Of note, said WebMD, the outbreak was initially linked to PCA products distributed to institutions; stores were not thought to be involved.  Since, PCA issued a press release that listed a variety of brands it had sold to consumers directly via retail stores in the past, thus widening the scope of the contamination.  Although PCA said it has not sold direct to consumers in stores since 2007, the brands involved are Casey’s, Parnell’s Pride, Reggie, and Robinson Crusoe, which PCA said it sold to 99 Cent Stuff, 99 Cents Only Stores, Dollar General, and Dollar Tree stores.

WebMD also reported that Plainview Peanut Company, a PCA subsidiary, suspended operations at its Plainview, Texas plant while it undergoes state health investigations.  WebMD pointed out that a statement on the Texas Department of State Health Services Website indicated that a private laboratory in contract with PCA revealed that salmonella was possibly detected in some of that plant’s products.  The Federal Bureau of Investigations (FBI) is also involved in the ever-growing scandal and is assisting with the FDA’s investigation of the Blakely, Georgia Plant with the Department of Justice conducting the criminal investigation of PCA.

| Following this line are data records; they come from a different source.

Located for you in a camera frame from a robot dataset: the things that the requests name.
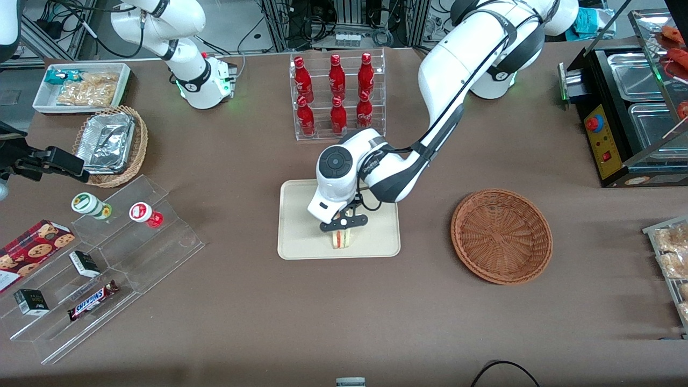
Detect red lid cup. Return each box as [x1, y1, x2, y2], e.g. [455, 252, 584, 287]
[129, 202, 164, 229]

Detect red cola bottle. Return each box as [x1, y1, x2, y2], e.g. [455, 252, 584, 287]
[293, 56, 314, 103]
[330, 96, 348, 135]
[356, 90, 374, 132]
[328, 54, 346, 100]
[358, 52, 375, 100]
[296, 96, 317, 137]

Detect clear acrylic stepped stand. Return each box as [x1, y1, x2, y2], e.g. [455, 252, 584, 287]
[0, 174, 206, 366]

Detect triangle sandwich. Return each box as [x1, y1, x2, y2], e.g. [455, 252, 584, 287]
[332, 209, 356, 250]

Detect fried food piece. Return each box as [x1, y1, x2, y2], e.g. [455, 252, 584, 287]
[653, 223, 688, 253]
[658, 252, 688, 280]

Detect tray of packaged bread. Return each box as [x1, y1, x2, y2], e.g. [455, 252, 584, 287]
[642, 215, 688, 334]

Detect small black box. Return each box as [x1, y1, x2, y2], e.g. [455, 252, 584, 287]
[13, 289, 50, 316]
[69, 250, 102, 278]

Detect white rectangular plastic bin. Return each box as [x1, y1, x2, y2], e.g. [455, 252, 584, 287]
[32, 62, 132, 116]

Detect beige rectangular serving tray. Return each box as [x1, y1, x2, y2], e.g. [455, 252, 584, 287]
[277, 177, 402, 260]

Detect black food warmer machine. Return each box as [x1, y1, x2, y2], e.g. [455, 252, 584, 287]
[558, 0, 688, 189]

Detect red food pieces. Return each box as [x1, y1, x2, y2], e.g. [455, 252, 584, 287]
[657, 24, 688, 68]

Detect green lid cup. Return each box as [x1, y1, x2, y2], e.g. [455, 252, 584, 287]
[71, 192, 112, 221]

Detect stainless steel pan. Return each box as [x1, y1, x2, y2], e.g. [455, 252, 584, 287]
[627, 101, 688, 163]
[606, 52, 668, 103]

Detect brown round wicker basket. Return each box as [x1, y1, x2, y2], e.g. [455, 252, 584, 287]
[450, 188, 554, 285]

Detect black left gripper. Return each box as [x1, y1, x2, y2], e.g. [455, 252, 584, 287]
[331, 195, 362, 241]

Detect black loop cable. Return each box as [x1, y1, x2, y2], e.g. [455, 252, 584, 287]
[471, 360, 541, 387]

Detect clear acrylic bottle rack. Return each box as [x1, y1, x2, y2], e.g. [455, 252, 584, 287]
[289, 48, 386, 142]

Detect light oval wicker basket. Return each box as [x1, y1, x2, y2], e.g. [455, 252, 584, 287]
[73, 105, 149, 189]

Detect clear bag of snacks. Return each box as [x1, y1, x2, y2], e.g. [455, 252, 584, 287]
[56, 71, 120, 107]

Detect teal snack packet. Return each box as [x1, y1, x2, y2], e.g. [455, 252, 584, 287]
[44, 69, 87, 85]

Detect snickers chocolate bar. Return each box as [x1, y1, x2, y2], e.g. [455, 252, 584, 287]
[67, 280, 120, 322]

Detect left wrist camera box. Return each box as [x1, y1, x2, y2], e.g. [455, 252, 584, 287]
[320, 213, 369, 232]

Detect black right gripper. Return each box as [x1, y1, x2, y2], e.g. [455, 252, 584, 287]
[0, 121, 90, 184]

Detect aluminium foil container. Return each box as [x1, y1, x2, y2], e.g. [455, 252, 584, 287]
[75, 112, 136, 174]

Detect teal plastic bag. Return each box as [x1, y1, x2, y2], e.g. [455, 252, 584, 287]
[572, 8, 614, 41]

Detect red cookie box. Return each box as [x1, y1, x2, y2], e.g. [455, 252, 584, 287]
[0, 219, 76, 295]

Last month, FDA inspections at the Georgia plant found that PCA shipped peanuts that tested positive for salmonella contamination at least a dozen times in 2007 and 2008, and revealed roaches, mold, and a leaky roof.  PCA officials also told the FDA that tainted peanuts it shipped had tested negative for salmonella in a second round of testing; however, the FDA reported on Friday that PCA actually shipped some of the peanuts before the second tests were completed.  Also, other lots were shipped without testing and, in some cases, no second test was performed, even after the first one came back positive for salmonella.

PCA owner Stewart Parnell had been subpoenaed to testify today before the House Subcommittee on Oversight and Investigations, and although he appeared, he invoked his constitutional right not to incriminate himself.